§ Your objective: Return exactly the lines below, starting with the one that has "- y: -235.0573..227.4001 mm" and going on through the one that has "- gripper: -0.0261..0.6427".

= Beginning of Section =

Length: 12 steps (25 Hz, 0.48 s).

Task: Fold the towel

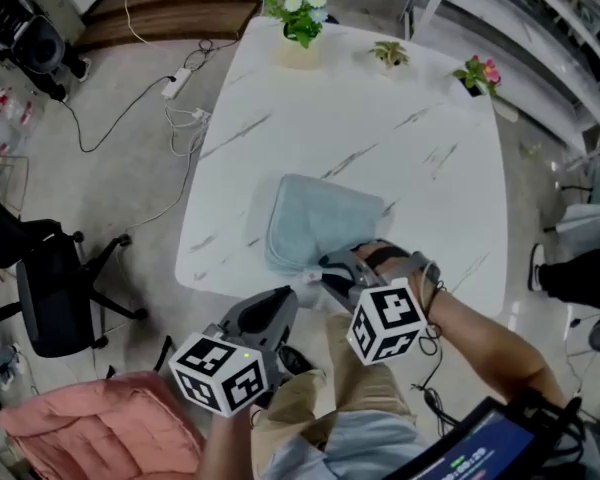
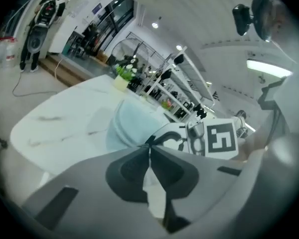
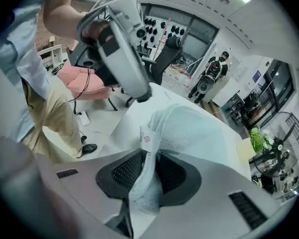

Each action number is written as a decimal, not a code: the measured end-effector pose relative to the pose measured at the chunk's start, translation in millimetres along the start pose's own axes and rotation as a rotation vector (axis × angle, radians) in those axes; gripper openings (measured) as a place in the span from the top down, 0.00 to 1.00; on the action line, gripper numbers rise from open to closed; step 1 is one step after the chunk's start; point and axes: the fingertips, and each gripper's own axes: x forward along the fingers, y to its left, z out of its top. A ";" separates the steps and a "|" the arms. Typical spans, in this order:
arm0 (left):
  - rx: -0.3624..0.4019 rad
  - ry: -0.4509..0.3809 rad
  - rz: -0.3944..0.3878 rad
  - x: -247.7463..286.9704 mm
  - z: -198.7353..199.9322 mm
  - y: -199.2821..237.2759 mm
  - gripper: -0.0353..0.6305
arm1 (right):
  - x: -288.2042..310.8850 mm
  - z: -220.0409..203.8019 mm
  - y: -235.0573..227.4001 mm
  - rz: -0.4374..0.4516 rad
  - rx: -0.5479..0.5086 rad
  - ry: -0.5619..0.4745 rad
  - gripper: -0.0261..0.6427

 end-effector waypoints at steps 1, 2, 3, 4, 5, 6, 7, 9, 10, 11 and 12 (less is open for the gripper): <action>0.055 -0.028 -0.017 4.5 14.6 -7.6 0.92 | -5.9 3.1 0.0 0.008 0.017 -0.016 0.77; 0.111 -0.041 -0.027 10.9 27.4 -12.7 0.92 | -14.5 7.3 -0.9 0.013 0.041 -0.040 0.70; 0.160 -0.042 -0.031 17.6 38.0 -15.6 0.92 | -24.8 11.8 -2.9 0.011 0.072 -0.073 0.64; 0.198 -0.039 -0.031 23.3 47.0 -17.3 0.92 | -35.5 15.2 -5.3 0.004 0.102 -0.106 0.64; 0.228 -0.037 -0.032 27.2 54.9 -18.6 0.92 | -44.7 16.2 -7.1 -0.008 0.124 -0.129 0.65; 0.249 -0.036 -0.033 29.7 61.7 -19.7 0.92 | -50.5 14.1 -7.0 -0.017 0.135 -0.136 0.65; 0.263 -0.031 -0.035 32.3 66.2 -19.8 0.92 | -52.2 9.0 -4.3 -0.019 0.132 -0.124 0.66; 0.282 0.020 -0.031 40.8 61.5 -13.8 0.92 | -46.0 -5.1 9.0 -0.001 0.096 -0.073 0.69; 0.294 0.068 -0.020 45.9 51.6 -7.1 0.92 | -41.0 -12.0 17.7 0.010 0.072 -0.047 0.70; 0.309 0.120 -0.003 49.8 39.0 0.9 0.92 | -36.4 -18.0 26.1 0.019 0.050 -0.025 0.72; 0.323 0.165 0.015 51.7 26.6 8.7 0.92 | -32.6 -23.4 32.8 0.024 0.028 -0.008 0.73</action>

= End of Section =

§ Reply to the exercise:
  - y: -235.0573..227.4001 mm
  - rz: -0.4374..0.4516 rad
  - rx: -0.5479..0.5086 rad
  - ry: -0.5619..0.4745 rad
  - gripper: -0.0261..0.6427

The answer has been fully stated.